Assignment: For the word "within", state the number of lines in the data that contain it, and nothing else.

____

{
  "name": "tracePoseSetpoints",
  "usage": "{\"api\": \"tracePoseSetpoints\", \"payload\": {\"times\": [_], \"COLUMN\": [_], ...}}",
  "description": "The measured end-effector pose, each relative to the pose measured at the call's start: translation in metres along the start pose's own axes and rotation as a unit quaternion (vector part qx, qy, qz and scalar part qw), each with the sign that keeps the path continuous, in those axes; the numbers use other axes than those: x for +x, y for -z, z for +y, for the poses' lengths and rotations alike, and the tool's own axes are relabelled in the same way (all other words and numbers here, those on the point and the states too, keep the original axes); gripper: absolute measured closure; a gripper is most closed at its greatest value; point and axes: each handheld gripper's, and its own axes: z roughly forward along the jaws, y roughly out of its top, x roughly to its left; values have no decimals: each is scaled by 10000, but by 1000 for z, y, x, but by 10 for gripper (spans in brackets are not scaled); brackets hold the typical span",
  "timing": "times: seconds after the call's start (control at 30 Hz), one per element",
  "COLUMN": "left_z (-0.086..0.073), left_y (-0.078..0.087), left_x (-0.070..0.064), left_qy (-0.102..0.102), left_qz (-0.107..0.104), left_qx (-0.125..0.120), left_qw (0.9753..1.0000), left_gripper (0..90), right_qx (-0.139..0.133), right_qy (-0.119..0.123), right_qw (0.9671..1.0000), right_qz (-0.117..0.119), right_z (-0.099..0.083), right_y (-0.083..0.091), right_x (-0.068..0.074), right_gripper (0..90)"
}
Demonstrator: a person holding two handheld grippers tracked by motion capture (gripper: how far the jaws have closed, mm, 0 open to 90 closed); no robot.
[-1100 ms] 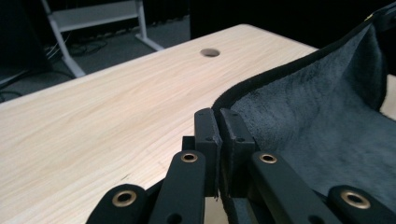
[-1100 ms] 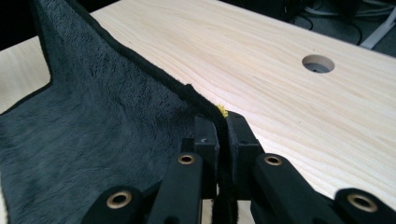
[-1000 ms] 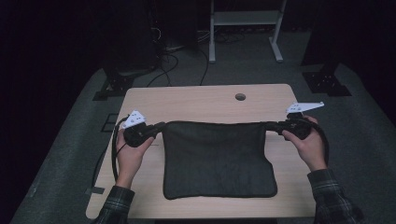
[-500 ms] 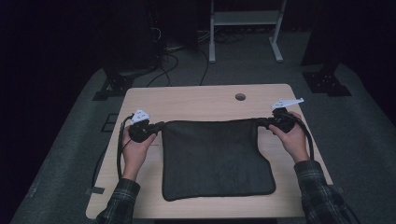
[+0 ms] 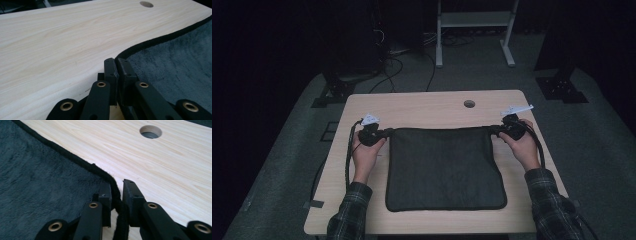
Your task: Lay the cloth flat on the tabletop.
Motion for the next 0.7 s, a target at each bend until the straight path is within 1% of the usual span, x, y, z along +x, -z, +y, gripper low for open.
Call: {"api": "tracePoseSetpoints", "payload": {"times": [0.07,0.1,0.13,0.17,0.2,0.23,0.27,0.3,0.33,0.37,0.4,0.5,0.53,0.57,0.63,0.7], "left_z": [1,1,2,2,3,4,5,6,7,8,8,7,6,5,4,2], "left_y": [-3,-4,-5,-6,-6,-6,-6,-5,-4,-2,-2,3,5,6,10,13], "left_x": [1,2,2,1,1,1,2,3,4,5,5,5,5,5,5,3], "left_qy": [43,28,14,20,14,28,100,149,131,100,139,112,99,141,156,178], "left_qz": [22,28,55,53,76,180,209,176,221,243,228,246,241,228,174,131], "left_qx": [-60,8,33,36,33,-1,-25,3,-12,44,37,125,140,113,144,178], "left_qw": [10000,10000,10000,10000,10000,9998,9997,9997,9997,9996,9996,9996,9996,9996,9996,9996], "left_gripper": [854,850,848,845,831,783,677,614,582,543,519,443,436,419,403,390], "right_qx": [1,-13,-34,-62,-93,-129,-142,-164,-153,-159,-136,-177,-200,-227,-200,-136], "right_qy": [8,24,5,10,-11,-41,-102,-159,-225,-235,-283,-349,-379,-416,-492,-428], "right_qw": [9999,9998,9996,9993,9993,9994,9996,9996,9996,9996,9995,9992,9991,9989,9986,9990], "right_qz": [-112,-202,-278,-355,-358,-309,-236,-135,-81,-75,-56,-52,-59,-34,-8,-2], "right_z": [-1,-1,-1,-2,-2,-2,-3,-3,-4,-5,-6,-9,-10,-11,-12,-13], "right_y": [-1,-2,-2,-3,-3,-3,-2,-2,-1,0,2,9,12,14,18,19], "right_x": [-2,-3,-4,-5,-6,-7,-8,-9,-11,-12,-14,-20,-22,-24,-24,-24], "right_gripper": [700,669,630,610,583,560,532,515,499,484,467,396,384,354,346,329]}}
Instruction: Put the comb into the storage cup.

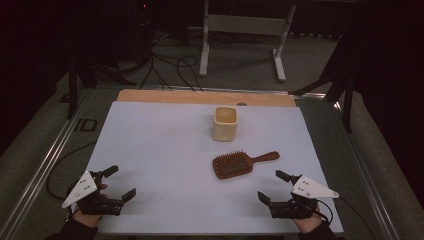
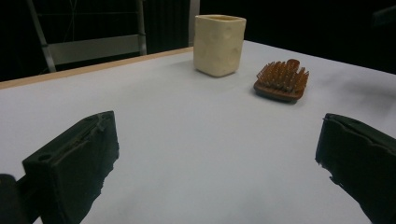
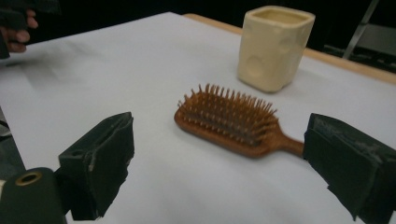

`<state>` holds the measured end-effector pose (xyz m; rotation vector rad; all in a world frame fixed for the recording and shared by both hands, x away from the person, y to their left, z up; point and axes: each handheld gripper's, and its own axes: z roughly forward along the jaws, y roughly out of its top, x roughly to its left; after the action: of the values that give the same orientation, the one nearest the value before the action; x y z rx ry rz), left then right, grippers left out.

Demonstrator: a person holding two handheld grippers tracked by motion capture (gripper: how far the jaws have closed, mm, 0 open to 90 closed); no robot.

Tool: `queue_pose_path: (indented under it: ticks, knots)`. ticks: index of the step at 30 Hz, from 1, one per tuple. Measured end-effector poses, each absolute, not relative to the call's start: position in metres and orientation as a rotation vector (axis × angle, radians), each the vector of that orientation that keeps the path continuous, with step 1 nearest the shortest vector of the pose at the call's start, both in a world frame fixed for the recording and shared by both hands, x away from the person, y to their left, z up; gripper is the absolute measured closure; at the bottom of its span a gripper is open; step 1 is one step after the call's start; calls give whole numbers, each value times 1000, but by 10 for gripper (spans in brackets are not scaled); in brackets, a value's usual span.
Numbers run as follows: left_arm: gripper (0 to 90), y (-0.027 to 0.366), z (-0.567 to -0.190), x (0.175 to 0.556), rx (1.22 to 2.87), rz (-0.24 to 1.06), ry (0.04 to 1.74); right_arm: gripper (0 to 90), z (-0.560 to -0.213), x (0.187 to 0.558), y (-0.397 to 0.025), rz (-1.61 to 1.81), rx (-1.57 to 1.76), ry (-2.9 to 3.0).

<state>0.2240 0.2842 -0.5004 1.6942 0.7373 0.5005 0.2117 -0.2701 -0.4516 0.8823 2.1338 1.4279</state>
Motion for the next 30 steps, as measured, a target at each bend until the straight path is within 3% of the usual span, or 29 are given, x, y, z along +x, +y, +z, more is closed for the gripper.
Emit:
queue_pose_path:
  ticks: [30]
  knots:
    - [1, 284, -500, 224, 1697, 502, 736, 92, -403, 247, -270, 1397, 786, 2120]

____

Exercise output: 2